Ehepaar mit Prosecco

Parlament beschliesst Individualbesteuerung

Das Wichtigste in Kürze:

  • Zweitverdienende, meist Frauen, sollen durch die Individualbesteuerung steuerlich entlastet und ihre Erwerbsanreize verbessert werden.
  • In der Sommersession erhielt die Reform in der Schlussabstimmung eine knappe Mehrheit.
  • economiesuisse unterstützt den Systemwechsel zur Bekämpfung des Fachkräftemangels.

Mit ihrer Volksinitiative fordern die FDP-Frauen eine Reform des Steuersystems, um die sogenannte Heiratsstrafe abzuschaffen und die Erwerbsanreize für Zweitverdienende – meist Frauen – zu stärken. In der Sommersession befasste sich der Ständerat als Zweitrat mit der «Steuergerechtigkeits-Initiative» sowie dem dazugehörigen indirekten Gegenvorschlag. Beide verfolgen dasselbe Ziel: die Einführung der Individualbesteuerung, bei der künftig alle Personen unabhängig vom Zivilstand einzeln besteuert werden sollen. Ziel der Vorlagen ist es, die steuerliche Benachteiligung verheirateter Paare gegenüber Konkubinatspaaren zu beseitigen. Bereits 1984 hatte das Bundesgericht die steuerliche «Heiratsstrafe» als verfassungswidrig eingestuft. In den Kantonen wurden die Steuersysteme inzwischen angepasst, doch auf Bundesebene fehlt bis heute eine umfassende Lösung.
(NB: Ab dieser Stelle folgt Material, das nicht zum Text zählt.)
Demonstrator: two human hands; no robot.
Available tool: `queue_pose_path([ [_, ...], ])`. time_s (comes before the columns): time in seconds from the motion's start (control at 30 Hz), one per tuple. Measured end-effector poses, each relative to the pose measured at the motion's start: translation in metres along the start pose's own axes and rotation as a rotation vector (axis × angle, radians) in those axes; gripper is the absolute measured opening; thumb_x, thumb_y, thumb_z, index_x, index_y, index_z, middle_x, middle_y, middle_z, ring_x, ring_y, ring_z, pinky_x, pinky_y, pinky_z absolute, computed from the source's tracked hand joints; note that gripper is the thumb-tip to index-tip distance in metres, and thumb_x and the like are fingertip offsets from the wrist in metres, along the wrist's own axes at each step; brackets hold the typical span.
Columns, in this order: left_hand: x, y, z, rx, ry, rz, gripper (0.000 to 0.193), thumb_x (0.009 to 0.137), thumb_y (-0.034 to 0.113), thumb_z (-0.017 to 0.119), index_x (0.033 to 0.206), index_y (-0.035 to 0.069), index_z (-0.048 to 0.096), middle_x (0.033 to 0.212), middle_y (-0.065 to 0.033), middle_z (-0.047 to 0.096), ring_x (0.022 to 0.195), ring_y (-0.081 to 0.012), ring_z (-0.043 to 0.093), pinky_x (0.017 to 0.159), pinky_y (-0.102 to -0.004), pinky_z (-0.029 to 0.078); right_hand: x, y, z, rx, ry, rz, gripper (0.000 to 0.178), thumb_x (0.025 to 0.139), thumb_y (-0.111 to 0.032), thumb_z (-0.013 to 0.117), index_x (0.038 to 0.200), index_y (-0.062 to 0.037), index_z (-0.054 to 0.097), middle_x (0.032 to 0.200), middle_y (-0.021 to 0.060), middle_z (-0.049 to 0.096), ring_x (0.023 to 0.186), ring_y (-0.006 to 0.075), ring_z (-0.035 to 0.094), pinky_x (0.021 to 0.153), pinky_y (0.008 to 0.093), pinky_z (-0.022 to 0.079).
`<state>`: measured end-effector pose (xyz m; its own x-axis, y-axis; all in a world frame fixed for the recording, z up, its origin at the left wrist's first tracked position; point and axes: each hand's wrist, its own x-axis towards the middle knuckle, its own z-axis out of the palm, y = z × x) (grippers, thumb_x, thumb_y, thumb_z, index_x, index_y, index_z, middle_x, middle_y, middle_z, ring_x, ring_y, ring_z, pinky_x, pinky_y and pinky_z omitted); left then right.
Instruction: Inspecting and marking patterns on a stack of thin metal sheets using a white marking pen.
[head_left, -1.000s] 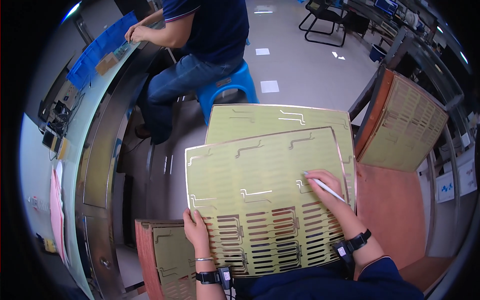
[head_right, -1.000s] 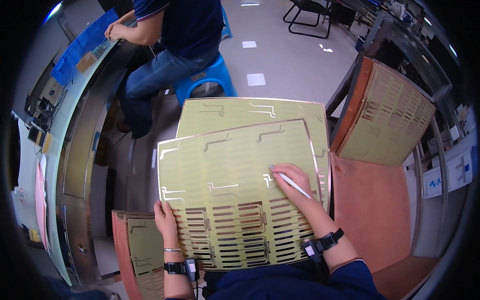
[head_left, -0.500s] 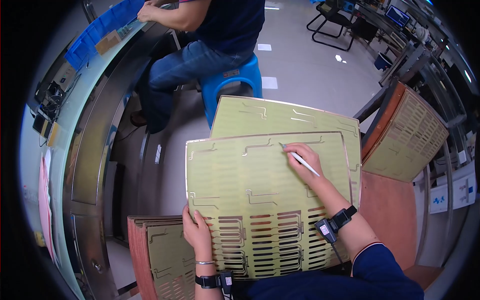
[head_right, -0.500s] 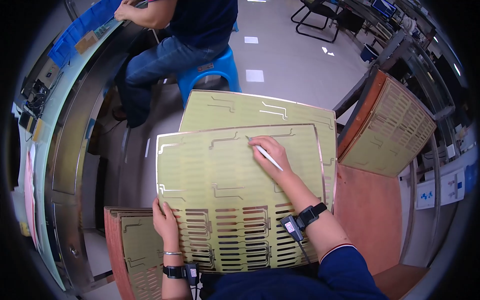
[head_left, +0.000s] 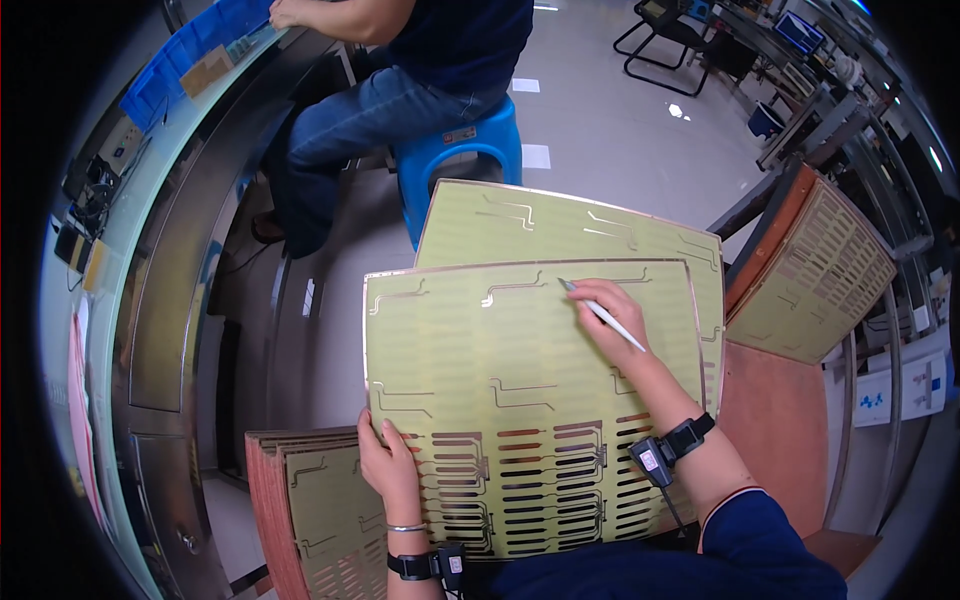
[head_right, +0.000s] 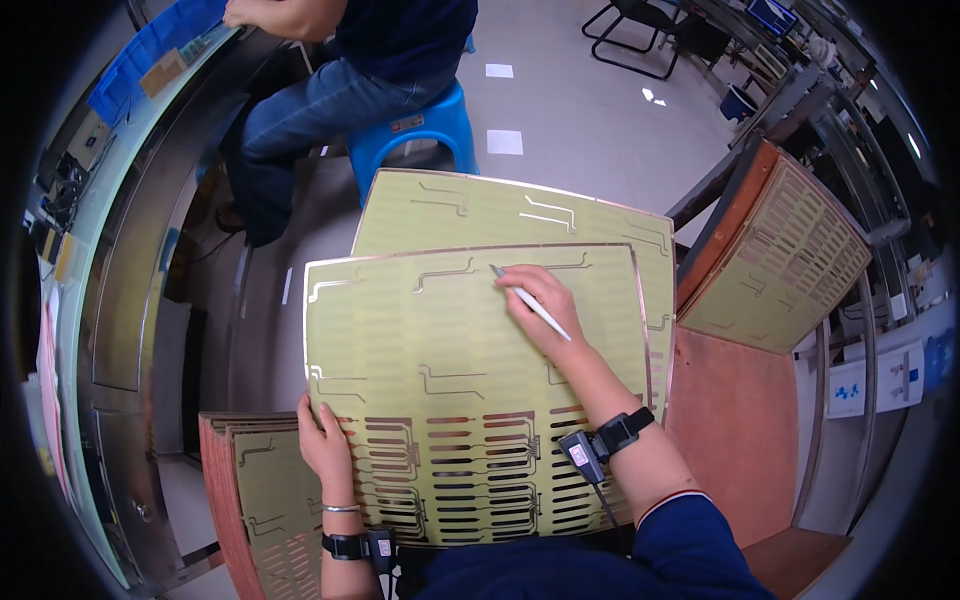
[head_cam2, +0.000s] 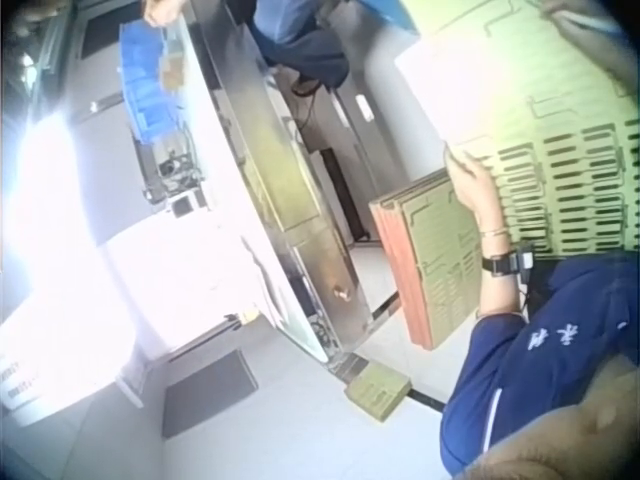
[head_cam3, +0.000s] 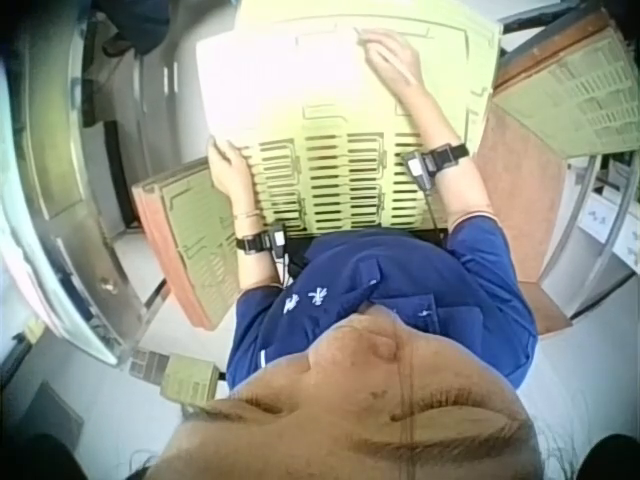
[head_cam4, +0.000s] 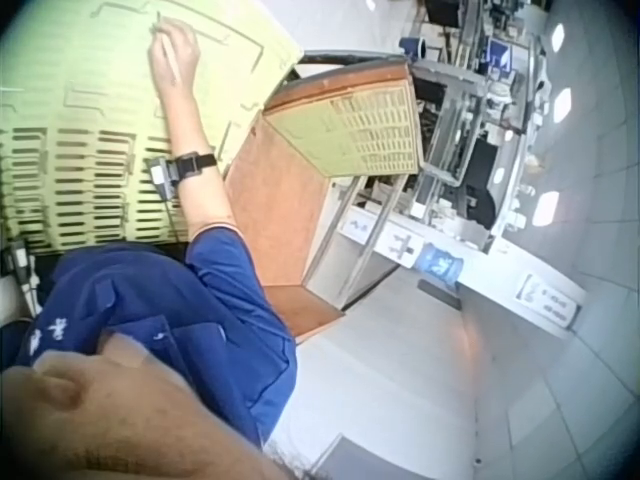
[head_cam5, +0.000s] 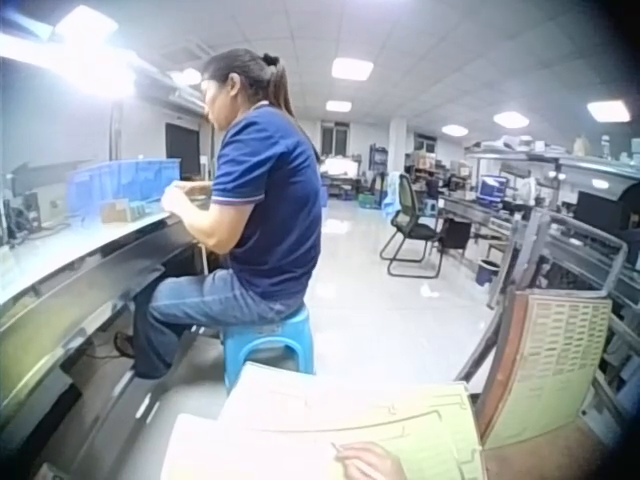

National- und Ständerat einigten sich in der Sommersession auf einen Kompromiss, der von FDP, GLP, SP und Grünen getragen wurde. In der Schlussabstimmung erhielten sowohl Initiative wie Gegenvorschlag eine knappe Mehrheit.

Bessere Erwerbsanreize lindern Fachkräftemangel

economiesuisse unterstützt in einem Grundsatzbeschluss die Einführung der Individualbesteuerung. Die Individualbesteuerung schafft zusätzliche Erwerbsanreize für Zweitverdienende und hilft, bislang ungenutztes Arbeitskräftepotenzial zu mobilisieren. Dass vorhandene Fachkräfte möglichst gut genutzt werden, ist wichtig mit Blick auf den Arbeitskräftemangel, der sich in Zukunft noch akzentuieren wird.

Die Abschaffung der steuerlichen Heiratsstrafe ist auch das Ziel der Mitte-Initiative «Ja zu fairen Bundessteuern auch für Ehepaare – Diskriminierung der Ehe endlich abschaffen!». Diese Volksinitiative ist in den Räten hängig und kommt wohl 2026 zur Abstimmung. Auch diese Initiative verbessert die Erwerbsanreize, allerdings vermutlich weniger stark wie die Individualbesteuerung. Dies, weil die Initiative nur den Bund betrifft. Die Individualbesteuerung verlangt einen vollständigen Systemwechsel, der sich auch auf die Besteuerung der Ehepaare in den Kantonen und Gemeinden bezieht. Trotz Massnahmen können dort Ehepaare nach wie vor steuerlich benachteiligt werden. Im Fall der Individualbesteuerung wäre dies ausgeschlossen.

Da es sich bei der Individualbesteuerung um einen grundlegenden Systemwechsel handelt, ist mit einem Referendum gegen den Gegenvorschlag zu rechnen – womit letztlich das Stimmvolk das letzte Wort hätte. Die FDP-Frauen als Initiantinnen haben sich zum weiteren Vorgehen bislang nicht geäussert. Angesichts des drohenden Referendums ist jedoch davon auszugehen, dass sie ihre Initiative nicht zurückziehen werden.